The internet has already made searching for images a breeze. Just go on any search engine, type in what you’re looking for, and voila: Thousands of images will instantly appear before your eyes. But that sort of luxury hasn’t found its way into video, a medium that has seen astonishing consumption rates over the last few years.
Google wants to change that. The Mountain View, California-based company announced a new video intelligence application program interface (API) today at its Cloud Next conference in San Francisco. The tool uses machine learning to extract “entities” (nouns) from videos to make them searchable. It will even mark scene changes. Traditionally, elements related to a specific video had to be tagged manually for them to appear in a search.

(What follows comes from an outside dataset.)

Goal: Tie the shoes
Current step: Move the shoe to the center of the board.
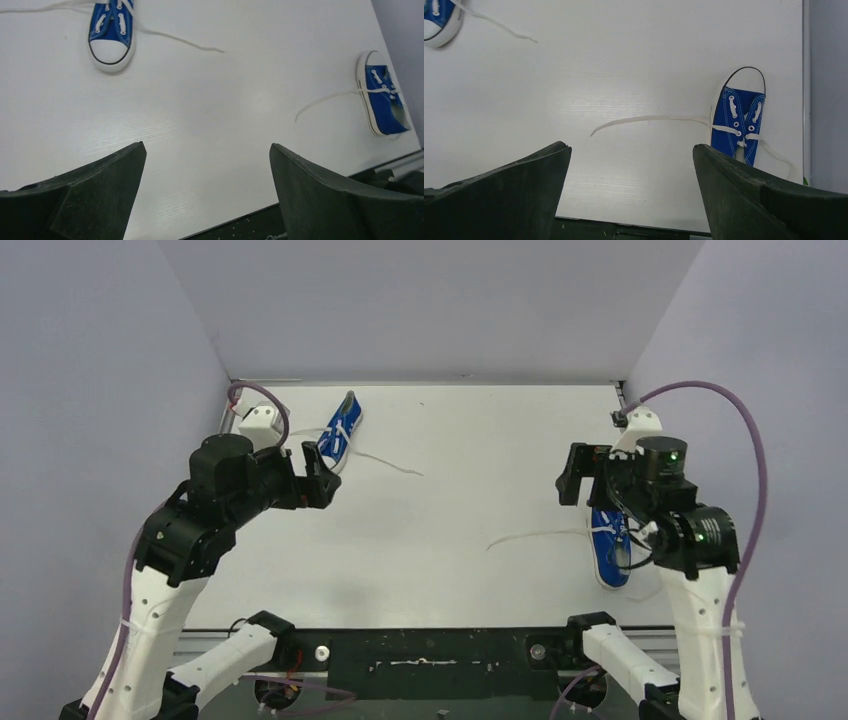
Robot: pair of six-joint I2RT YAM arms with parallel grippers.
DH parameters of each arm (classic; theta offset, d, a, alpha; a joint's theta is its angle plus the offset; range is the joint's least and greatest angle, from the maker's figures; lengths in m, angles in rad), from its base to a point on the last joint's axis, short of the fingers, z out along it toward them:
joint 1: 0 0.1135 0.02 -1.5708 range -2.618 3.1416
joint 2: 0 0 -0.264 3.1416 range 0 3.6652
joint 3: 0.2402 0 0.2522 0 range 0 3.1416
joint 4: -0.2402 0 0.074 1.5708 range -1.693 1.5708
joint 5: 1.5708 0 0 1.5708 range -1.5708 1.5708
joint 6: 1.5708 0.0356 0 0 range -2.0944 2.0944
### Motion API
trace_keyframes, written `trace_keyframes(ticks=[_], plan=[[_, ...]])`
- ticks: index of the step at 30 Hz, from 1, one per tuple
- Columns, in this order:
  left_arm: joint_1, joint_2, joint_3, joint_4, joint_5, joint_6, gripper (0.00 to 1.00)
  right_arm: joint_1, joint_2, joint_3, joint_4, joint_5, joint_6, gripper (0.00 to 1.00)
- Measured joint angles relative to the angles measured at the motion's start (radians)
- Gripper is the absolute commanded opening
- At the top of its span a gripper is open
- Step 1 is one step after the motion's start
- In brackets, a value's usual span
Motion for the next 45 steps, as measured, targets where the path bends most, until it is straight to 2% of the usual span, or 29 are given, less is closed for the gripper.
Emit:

The demo at the conference showed the API identifying a dachshund from a short commercial, and figuring out what it was watching was indeed a commercial. In another demo, a search for “beach” loaded a bunch of videos the machine learning software determined had beaches in them.
Google lets you try out the API in a limited demo that shows off its impressive capabilities. Just go on its website and select a video sample. From there, the API will start analyzing the scenes. When its done, it spits out a percentage for the most relevant labels in the entire clip, and the most relevant labels for the parts of the video it determines are separate scenes.
The new API was built to help understand the overall content in videos, and extract actionable insight from that data. Google will hope this new tool will help it catch up to both Amazon and Window’s cloud-based offerings.